Les quarts de nuit : en théorie on fait des quarts de 3 heures chacun, mais en réalité c’est un peu différent. Je prends la barre lorsque les enfants sont couchés, vers 21h, quelques réglages de voile et Guy va dormir vers 21h30. En général je tiens le coup sans problème jusqu’à 1h du matin ou un peu plus. Puis Guy prend le relais jusqu’à 5 ou 6h du matin selon la fatigue et la résistance au froid. Je reprends mon poste, j’ai droit à l’aube et aux étoiles qui s’éteignent, puis au lever de soleil, suivi de celui des enfants. Guy roupille jusqu’à 9h. Du coup il dort plus que moi au final, surtout s’il a pris du mercalm contre le mal de mer. Je refais une bonne sieste en fin de matinée avant de préparer le repas, ou dans l’après-midi.

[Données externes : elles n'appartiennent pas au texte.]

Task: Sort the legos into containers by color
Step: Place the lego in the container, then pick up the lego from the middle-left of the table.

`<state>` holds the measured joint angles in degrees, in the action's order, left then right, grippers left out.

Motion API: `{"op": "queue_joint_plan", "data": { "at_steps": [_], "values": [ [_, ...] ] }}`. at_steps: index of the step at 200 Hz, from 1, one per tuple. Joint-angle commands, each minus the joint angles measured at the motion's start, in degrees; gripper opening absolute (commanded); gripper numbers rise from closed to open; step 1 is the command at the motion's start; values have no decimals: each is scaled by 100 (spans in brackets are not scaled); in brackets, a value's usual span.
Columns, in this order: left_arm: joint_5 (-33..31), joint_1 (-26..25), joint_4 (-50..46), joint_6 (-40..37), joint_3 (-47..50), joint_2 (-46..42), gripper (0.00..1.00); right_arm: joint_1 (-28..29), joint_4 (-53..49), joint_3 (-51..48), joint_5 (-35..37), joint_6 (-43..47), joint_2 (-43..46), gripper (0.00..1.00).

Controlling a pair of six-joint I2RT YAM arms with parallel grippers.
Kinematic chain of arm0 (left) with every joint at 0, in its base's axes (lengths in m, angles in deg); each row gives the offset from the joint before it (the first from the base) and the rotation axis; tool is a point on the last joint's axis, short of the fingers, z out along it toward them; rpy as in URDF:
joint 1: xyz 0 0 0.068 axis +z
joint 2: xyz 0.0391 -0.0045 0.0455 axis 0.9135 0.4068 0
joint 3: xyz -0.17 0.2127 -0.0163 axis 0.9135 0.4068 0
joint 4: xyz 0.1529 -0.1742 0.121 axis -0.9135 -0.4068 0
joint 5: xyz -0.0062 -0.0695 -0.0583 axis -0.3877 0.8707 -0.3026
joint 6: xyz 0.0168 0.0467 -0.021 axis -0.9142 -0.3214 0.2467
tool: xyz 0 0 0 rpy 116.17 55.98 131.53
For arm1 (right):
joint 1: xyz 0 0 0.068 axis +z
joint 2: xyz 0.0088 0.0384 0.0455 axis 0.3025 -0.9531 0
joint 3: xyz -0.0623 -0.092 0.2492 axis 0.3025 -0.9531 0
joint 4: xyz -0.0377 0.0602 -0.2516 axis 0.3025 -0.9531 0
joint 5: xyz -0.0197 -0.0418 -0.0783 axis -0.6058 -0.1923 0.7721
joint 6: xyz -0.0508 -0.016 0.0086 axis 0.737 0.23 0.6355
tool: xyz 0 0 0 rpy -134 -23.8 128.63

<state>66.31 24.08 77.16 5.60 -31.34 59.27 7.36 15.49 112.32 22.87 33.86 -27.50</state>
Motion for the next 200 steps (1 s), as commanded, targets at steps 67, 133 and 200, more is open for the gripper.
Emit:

Les nuits furent belles et étoilées, à part les deux dernières un peu brumeuses. Un beau spectacle avec le plancton fluorescent tout autour du bateau, de l‘étrave jusqu’au sillage. L’écume des vagues au loin est toute illuminée, ça clignote de partout, c’est magique. Durant la dernière nuit, un avion est passé au dessus de nous, en route pour le Cap Vert lui aussi, et j’aurai aimé me projeter là-haut,  voir le spectacle du voilier de nuit, tout seul sur l’immensité de l’océan, au milieu de ces lumières blanches, rouge et verte. L’étoile polaire continue sa descente vers l’horizon, vers 20° de latitude, elle devient difficile à voir car en mer l’horizon est toujours brumeux, l’humidité diminue la netteté. La Grande Ourse est à son maximum (45° au-dessus de l’horizon, à l’envers) en fin de nuit.